Reference Ranges Guidance 2023

Move to CKD-EPI (2009) equation for eGFR in adults 2025

AKI User Guide

Some pathogens are notifiable, and information will be disclosed to relevant external authorities, such as public health teams, and stored in secure databases.

HCA Healthcare UK is responsible for the management, privacy and confidentiality of all patient information obtained or created during the performance of laboratory activities. Except for information that the user and/or the patient makes publicly available, or when agreed between the laboratory and the patient (e.g., for the purpose of responding to complaints), all other information is considered proprietary information and is regarded as confidential.

While several hundred laboratory tests are performed on site, for some rare or complex tests patient specimens may be sent to specialist laboratories elsewhere which have the necessary expertise. In some cases there will be only one specialist laboratory in the whole country which performs a particular test, meaning using referral laboratories is essential.

There is a detailed policy in place to govern how HCA Laboratories choose these referral laboratories. They are selected for their expertise and their quality standards. We regularly check their accreditation status, which gives us assurance that they have procedures in place for the protection of information.

We also have specialist laboratories within HCA Laboratories and we receive specimens from around the country. Therefore our laboratories have procedures in place for the protection of information.

When specimens are sent to a referral laboratory we need to send some ‘patient identifiers’ such as name and date of birth.

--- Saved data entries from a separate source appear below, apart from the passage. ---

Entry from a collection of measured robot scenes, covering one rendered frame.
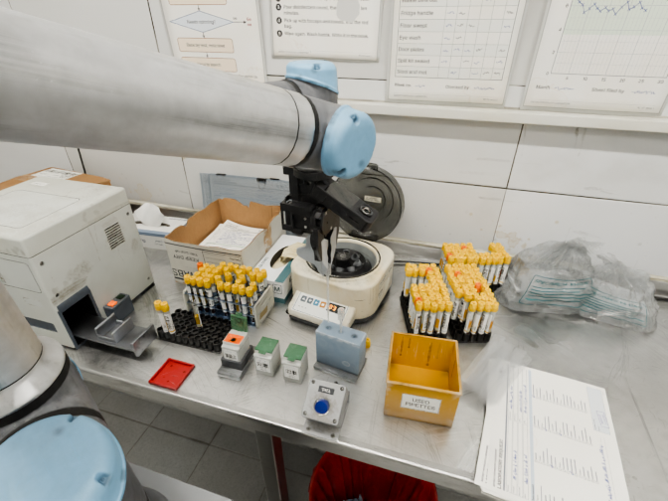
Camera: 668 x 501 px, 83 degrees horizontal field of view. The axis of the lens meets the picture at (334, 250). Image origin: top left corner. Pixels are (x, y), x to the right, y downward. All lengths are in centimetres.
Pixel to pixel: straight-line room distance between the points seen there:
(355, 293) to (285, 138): 59
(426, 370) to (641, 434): 40
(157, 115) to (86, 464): 33
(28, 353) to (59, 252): 49
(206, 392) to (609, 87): 111
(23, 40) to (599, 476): 89
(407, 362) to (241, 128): 66
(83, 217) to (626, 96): 125
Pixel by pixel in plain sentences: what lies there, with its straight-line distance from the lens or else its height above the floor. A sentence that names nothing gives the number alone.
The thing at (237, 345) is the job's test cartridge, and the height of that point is 95.
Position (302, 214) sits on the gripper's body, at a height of 125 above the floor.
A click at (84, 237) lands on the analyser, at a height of 111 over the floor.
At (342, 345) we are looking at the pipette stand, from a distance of 80.
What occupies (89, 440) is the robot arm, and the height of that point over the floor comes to 118.
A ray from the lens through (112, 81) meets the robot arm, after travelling 29.
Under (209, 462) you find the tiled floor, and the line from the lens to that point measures 182.
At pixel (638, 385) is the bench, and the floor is 87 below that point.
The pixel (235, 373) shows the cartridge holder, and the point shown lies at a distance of 87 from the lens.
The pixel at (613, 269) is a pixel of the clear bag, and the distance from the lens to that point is 118.
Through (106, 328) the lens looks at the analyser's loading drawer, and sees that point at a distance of 103.
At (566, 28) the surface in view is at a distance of 107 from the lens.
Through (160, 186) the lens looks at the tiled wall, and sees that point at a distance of 154.
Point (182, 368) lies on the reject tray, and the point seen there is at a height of 88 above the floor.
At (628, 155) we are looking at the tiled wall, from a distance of 118.
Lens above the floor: 154
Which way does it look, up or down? 32 degrees down
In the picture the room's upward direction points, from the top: straight up

In some tests it is essential to send further information, for example, symptoms or travel information, to allow the referral laboratory to interpret the results for the individual patient.

Consent to a specimen being taken and analysed is implied by the patient presenting to the point of specimen collection. The responsibility for obtaining informed consent for the tests(s) resides with the individual ordering the test. Informed consent should cover all the tests being done, implications of their results and disclosure of clinical and personal details to personnel (in the requesting organisation and any other healthcare organisations involved in providing the test).

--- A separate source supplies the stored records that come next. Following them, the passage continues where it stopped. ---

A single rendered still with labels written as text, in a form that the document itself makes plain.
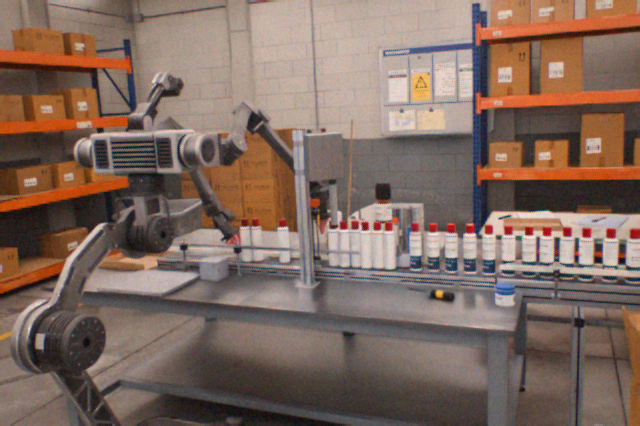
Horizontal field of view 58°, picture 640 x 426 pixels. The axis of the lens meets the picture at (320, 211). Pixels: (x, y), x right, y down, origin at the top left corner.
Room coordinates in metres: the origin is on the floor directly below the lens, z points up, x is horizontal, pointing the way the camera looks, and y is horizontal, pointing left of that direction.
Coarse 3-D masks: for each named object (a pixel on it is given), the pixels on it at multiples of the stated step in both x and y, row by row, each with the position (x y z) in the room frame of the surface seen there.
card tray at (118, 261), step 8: (112, 256) 3.01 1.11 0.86; (120, 256) 3.07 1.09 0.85; (152, 256) 3.09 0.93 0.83; (160, 256) 3.07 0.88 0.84; (104, 264) 2.90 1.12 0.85; (112, 264) 2.88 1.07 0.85; (120, 264) 2.86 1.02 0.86; (128, 264) 2.84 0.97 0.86; (136, 264) 2.82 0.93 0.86; (144, 264) 2.93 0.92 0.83; (152, 264) 2.92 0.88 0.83
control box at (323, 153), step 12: (312, 144) 2.39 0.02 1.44; (324, 144) 2.42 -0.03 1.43; (336, 144) 2.45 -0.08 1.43; (312, 156) 2.39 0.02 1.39; (324, 156) 2.42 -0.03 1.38; (336, 156) 2.45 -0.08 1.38; (312, 168) 2.39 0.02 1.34; (324, 168) 2.42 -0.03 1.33; (336, 168) 2.45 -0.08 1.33; (312, 180) 2.39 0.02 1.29
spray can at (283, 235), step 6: (282, 222) 2.63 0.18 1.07; (282, 228) 2.63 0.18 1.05; (282, 234) 2.62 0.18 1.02; (288, 234) 2.64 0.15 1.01; (282, 240) 2.62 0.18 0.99; (288, 240) 2.64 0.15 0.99; (282, 246) 2.62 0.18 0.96; (288, 246) 2.63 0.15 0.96; (282, 252) 2.62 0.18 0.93; (288, 252) 2.63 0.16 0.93; (282, 258) 2.62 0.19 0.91; (288, 258) 2.63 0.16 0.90
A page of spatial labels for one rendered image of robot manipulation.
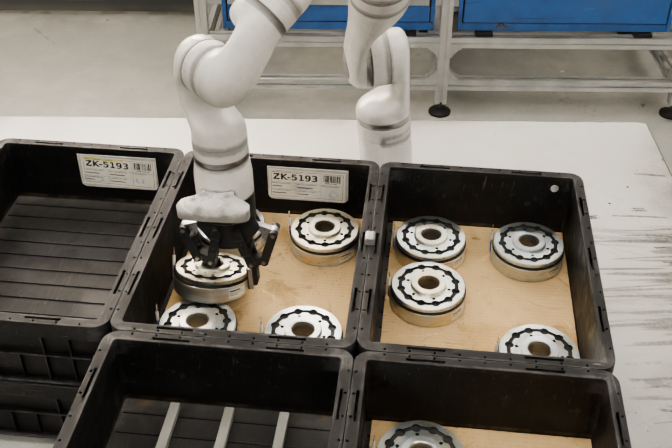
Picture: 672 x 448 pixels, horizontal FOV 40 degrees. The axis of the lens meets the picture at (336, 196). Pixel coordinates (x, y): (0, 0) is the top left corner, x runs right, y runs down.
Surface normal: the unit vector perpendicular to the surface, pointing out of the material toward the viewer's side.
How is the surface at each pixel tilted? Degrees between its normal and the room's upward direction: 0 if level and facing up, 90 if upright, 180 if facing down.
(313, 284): 0
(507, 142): 0
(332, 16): 90
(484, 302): 0
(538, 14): 90
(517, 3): 90
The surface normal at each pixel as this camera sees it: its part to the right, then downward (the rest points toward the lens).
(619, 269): 0.00, -0.81
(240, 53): 0.58, 0.01

HCA Laboratories will never place patient information into the public domain without consent. When the laboratory is required by law to release confidential information, the patient concerned will be notified of the information released, unless prohibited by law. The laboratory adheres to HCA Healthcare UK’s policies on data protection and disclosure. 

Using excess sample for Internal Quality Control

Internal Quality Control (IQC) involves the routine monitoring and verification of testing processes within the laboratory to ensure the reliability and accuracy of results. IQC involves using control charts, standard reference materials, control samples, and statistical analysis software.  

On occasion, we like to use excess anonymised patient samples to ensure the accuracy of laboratory processes.  This use of leftover sample is different from clinical trials or research.  As patient identifiers are removed we cannot trace the specimen back, and it does not alter any treatment received.  If you do not want your leftover specimen to be used in this way please inform your doctor or nurse.  It is the responsibility of the requesting clinician to ensure that any objections or restrictions expressed by a patient to the use of their samples are clearly recorded on the request form.